THE TASK: The expected answer is the set of lines in the data below between the line holding "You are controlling" and the line holding "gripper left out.", inclusive, written out exactly.

THE RECORDS:
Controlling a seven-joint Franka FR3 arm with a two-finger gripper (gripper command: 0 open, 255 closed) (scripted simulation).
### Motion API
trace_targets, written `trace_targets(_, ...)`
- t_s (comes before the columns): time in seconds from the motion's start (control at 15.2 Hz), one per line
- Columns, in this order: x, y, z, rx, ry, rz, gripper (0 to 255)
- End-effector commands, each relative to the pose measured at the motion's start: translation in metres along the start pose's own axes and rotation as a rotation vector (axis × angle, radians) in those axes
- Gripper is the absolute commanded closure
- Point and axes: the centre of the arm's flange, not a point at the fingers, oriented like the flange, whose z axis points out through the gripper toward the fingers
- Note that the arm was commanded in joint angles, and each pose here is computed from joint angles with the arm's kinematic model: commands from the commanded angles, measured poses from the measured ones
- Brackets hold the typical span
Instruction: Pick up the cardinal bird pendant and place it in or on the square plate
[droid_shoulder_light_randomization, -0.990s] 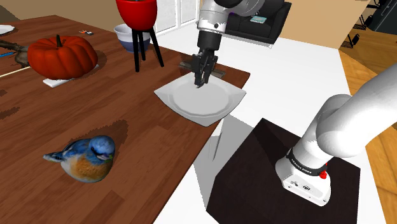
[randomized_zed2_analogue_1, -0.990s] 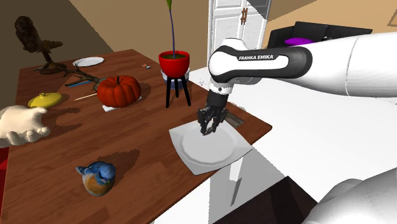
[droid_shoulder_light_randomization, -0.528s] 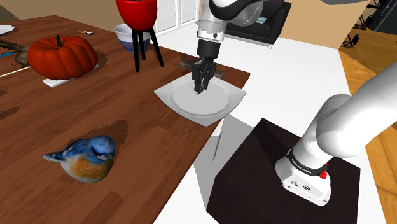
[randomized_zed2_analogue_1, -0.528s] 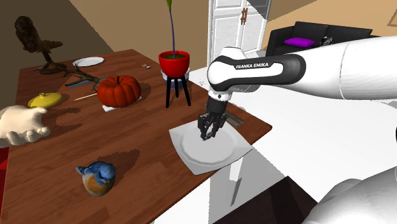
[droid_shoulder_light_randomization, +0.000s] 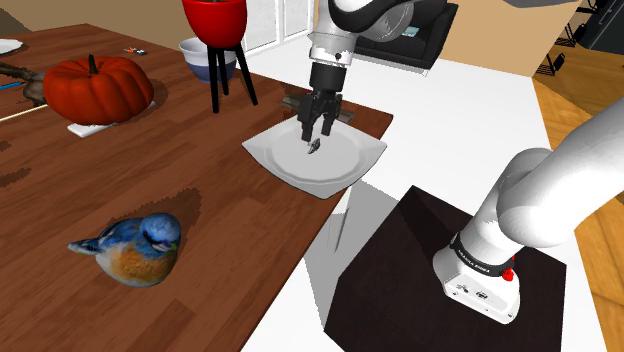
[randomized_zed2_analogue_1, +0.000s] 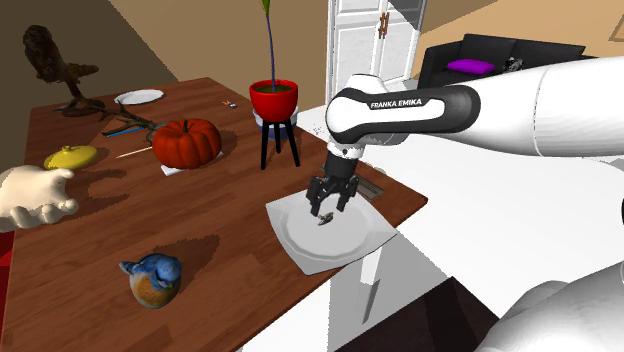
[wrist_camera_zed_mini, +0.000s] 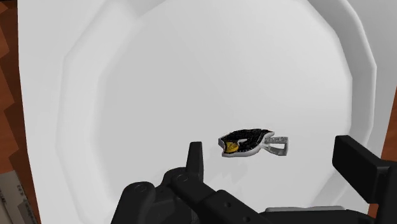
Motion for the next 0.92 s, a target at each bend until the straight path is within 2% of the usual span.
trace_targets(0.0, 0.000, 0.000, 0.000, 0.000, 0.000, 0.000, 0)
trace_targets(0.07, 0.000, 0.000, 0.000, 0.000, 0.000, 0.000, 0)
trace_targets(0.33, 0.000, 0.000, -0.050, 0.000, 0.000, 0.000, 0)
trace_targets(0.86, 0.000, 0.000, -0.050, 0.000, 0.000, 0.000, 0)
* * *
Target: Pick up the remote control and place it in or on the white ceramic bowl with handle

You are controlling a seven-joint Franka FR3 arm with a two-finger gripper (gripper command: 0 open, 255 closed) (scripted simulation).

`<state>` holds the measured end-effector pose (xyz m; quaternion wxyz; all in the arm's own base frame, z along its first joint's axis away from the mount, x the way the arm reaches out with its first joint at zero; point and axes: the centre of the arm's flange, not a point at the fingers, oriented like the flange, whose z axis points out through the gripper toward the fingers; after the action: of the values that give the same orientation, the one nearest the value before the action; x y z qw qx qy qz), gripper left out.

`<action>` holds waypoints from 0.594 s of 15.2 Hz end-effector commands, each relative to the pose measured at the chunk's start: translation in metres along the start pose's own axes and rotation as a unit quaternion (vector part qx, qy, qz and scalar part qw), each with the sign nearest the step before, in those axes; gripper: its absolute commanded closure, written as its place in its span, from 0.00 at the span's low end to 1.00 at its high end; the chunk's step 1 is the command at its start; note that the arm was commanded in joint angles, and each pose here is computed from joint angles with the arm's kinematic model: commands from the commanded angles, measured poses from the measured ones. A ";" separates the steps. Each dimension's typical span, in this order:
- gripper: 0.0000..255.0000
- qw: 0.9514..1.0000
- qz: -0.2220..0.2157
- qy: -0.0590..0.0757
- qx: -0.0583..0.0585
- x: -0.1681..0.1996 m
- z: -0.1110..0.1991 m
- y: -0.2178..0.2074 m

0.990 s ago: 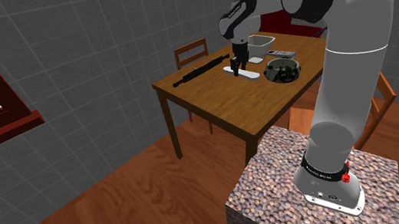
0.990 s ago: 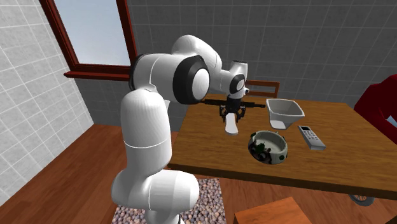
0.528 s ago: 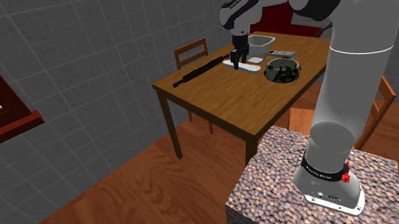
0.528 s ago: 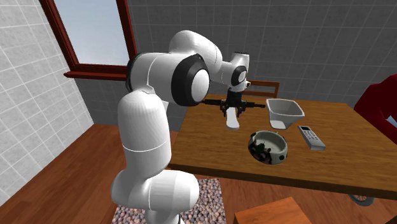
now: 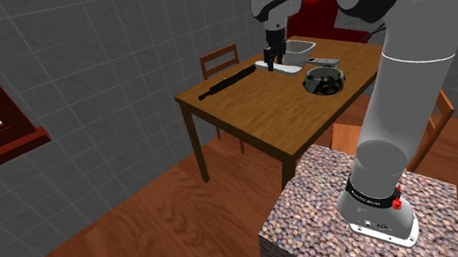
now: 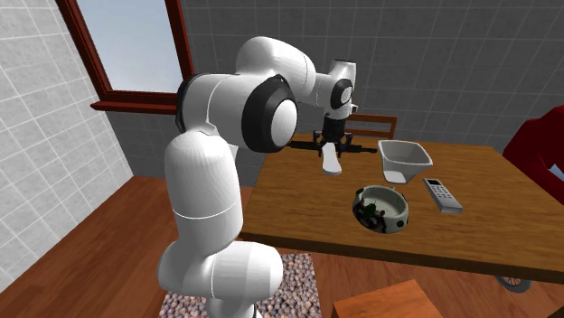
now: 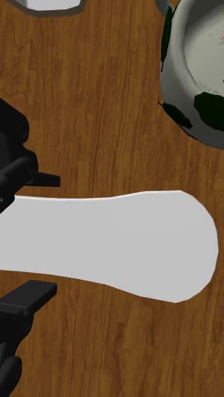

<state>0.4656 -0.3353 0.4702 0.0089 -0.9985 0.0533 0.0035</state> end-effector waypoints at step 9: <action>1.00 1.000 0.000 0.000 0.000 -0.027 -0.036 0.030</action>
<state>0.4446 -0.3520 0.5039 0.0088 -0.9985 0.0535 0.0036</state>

FINISHED EXERCISE:
You are controlling a seven-joint Franka FR3 arm with a two-finger gripper (gripper command: 0 open, 255 closed) (scripted simulation).

`<state>` holds the measured end-effector pose (xyz m; quaternion wxyz; all in the arm's own base frame, z along its first joint's axis away from the mount, x the way the arm reaches out with its first joint at zero; point and axes: the centre of the arm's flange, not a point at the fingers, oriented like the flange, whose z axis points out through the gripper toward the fingers; after the action: of the values that give the same orientation, the one nearest the value before the action; x y z qw qx qy qz), gripper left out.

That completes the answer, and no more is expected.